◆ **What you will do**
Drop the pictures and repeat the remaining data exactly.

▬▬▬▬▬▬▬▬▬▬

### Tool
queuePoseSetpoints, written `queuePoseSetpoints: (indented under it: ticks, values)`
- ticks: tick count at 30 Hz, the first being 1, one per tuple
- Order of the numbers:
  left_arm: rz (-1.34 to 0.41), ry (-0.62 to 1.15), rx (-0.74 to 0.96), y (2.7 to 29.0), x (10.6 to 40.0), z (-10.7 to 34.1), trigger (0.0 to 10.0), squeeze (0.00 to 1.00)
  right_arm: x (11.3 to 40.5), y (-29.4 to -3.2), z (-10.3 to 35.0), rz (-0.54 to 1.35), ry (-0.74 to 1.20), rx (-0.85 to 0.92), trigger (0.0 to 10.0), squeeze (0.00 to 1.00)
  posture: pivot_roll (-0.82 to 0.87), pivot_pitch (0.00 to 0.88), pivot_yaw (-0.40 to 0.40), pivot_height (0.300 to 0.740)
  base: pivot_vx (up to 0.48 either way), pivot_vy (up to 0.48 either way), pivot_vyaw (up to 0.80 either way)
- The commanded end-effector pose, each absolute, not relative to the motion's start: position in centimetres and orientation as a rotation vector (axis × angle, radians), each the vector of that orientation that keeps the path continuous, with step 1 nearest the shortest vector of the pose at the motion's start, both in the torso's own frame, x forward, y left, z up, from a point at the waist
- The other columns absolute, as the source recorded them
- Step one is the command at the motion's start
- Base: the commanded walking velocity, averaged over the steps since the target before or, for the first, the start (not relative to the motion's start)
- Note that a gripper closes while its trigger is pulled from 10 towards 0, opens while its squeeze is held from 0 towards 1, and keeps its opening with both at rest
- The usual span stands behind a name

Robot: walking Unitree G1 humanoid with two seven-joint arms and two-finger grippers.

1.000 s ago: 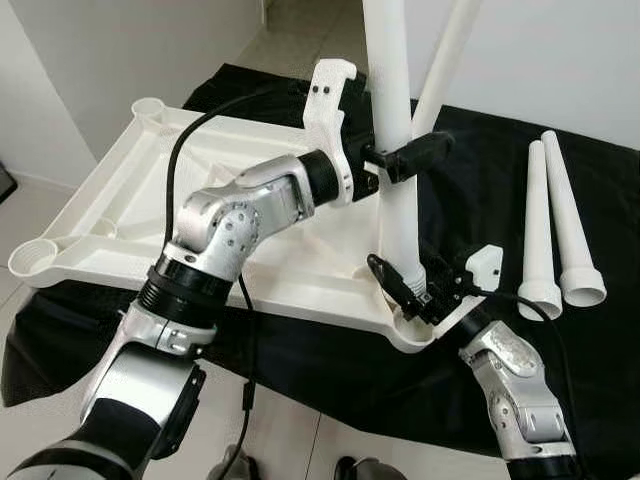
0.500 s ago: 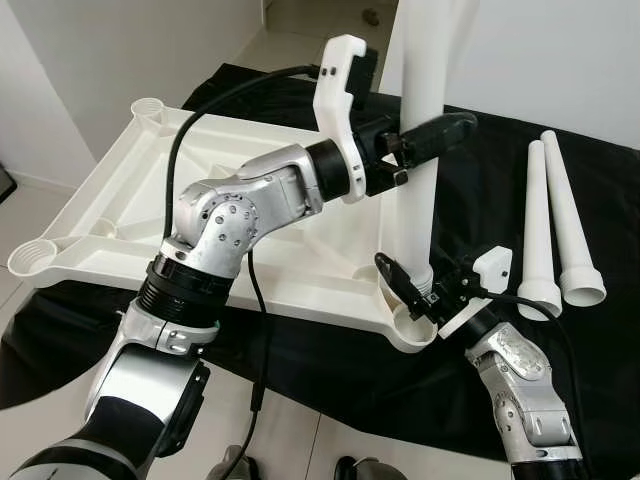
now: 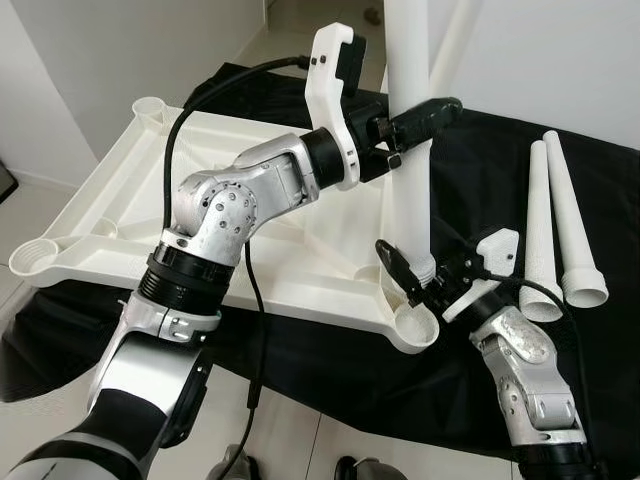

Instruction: Building children table

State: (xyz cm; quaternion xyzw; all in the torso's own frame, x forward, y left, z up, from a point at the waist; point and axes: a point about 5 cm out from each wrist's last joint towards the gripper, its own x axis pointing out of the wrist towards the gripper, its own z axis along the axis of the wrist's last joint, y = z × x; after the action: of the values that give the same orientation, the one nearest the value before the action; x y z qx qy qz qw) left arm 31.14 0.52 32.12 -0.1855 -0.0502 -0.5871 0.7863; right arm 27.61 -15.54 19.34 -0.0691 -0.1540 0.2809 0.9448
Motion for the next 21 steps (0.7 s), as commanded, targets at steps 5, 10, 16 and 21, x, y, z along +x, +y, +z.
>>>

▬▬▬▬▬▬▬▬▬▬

◆ **Solution to this task**
### Tool
queuePoseSetpoints, written `queuePoseSetpoints: (indented under it: ticks, values)`
- ticks: tick count at 30 Hz, the first being 1, one per tuple
- Order of the numbers:
  left_arm: rz (-1.34 to 0.41), ry (-0.62 to 1.15), rx (-0.74 to 0.96), y (2.7 to 29.0), x (10.6 to 40.0), z (-10.7 to 34.1), trigger (0.0 to 10.0), squeeze (0.00 to 1.00)
  right_arm: x (11.3 to 40.5), y (-29.4 to -3.2), z (-10.3 to 35.0), rz (-0.54 to 1.35), ry (-0.74 to 1.20), rx (-0.85 to 0.92), trigger (0.0 to 10.0), squeeze (0.00 to 1.00)
  posture: pivot_roll (-0.82 to 0.87), pivot_pitch (0.00 to 0.88), pivot_yaw (-0.40 to 0.40), pivot_height (0.300 to 0.740)
  base: pivot_vx (up to 0.48 either way), pivot_vy (up to 0.48 either way), pivot_vyaw (up to 0.80 either way)
- The commanded end-effector pose, each absolute, not relative to the motion's start: position in centimetres and orientation as a rotation vector (axis × angle, radians), each the vector of that orientation that keeps the path continuous, with step 1 nearest the shortest vector of the pose at the motion's start, both in the torso's own frame, x forward, y left, z up, from a point at the waist
- The other columns absolute, as the source recorded them
- Step one is the command at the motion's start
- Base: the commanded walking velocity, averaged over the steps since the target before or, for the first, the start (not relative to the motion's start)
- Note that a gripper closes while its trigger is pulled from 10 towards 0, opens while its squeeze is held from 0 towards 1, and keeps its opening with both at rest
- The usual span stands behind a name

Robot: walking Unitree G1 humanoid with two seven-joint arms and two-finger grippers.

1.000 s ago: 
0.500 s ago: 
now: 

Instruction: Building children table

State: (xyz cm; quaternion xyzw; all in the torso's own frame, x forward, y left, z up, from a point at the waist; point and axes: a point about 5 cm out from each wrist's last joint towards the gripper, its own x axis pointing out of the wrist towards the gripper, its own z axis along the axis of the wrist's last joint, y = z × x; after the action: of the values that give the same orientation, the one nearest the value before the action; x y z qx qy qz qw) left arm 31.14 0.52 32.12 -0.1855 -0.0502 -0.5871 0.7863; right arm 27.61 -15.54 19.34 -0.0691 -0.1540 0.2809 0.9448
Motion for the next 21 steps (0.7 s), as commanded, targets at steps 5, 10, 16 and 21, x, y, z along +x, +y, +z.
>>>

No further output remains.